--- START ---
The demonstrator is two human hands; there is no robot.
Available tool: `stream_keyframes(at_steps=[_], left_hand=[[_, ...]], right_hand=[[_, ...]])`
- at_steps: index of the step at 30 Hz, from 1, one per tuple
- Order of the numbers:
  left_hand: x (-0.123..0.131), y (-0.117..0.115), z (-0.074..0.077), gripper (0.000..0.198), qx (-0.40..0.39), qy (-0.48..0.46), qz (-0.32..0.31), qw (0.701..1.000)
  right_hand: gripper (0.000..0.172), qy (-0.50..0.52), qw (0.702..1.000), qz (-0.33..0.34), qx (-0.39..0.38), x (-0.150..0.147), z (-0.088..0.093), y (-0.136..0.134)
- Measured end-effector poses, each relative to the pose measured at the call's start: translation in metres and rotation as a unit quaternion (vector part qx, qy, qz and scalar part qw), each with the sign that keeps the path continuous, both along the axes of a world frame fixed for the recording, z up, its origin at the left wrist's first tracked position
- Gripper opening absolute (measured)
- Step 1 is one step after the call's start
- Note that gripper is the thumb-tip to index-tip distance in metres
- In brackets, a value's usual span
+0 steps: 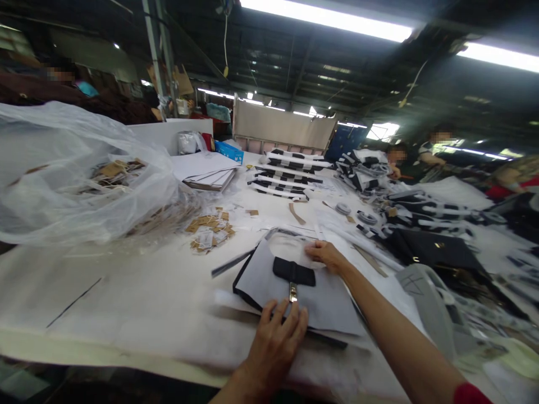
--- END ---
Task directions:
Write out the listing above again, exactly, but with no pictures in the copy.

Worked solution:
The demonstrator is two human hands; there is no robot.
Available tool: `stream_keyframes(at_steps=[_], left_hand=[[_, ...]], right_hand=[[_, ...]])`
- at_steps: index of the step at 30 Hz, from 1, one per tuple
- Order of the numbers:
  left_hand: x (-0.123..0.131), y (-0.117..0.115), z (-0.074..0.077), gripper (0.000..0.198), qx (-0.40..0.39), qy (-0.48..0.46), qz (-0.32..0.31), qw (0.701..1.000)
  right_hand: gripper (0.000..0.172), qy (-0.50..0.52), qw (0.702..1.000), qz (-0.33..0.34), qx (-0.39..0.38), x (-0.150..0.147), z (-0.088..0.093), y (-0.136..0.134)
- Measured end-effector poses, each relative to the pose measured at the call's start: translation in metres and rotation as a unit quaternion (vector part qx, qy, qz and scalar part qw), each with the sign that keeps the path continuous, both along the axes of a world frame fixed for the recording, z up, its origin at the left wrist's first tracked position
- Gripper opening absolute (measured)
- Step 1 is one step after the call's start
- Note that gripper is the thumb-tip to index-tip distance in metres
- In brackets, a value's usual span
+0 steps: 

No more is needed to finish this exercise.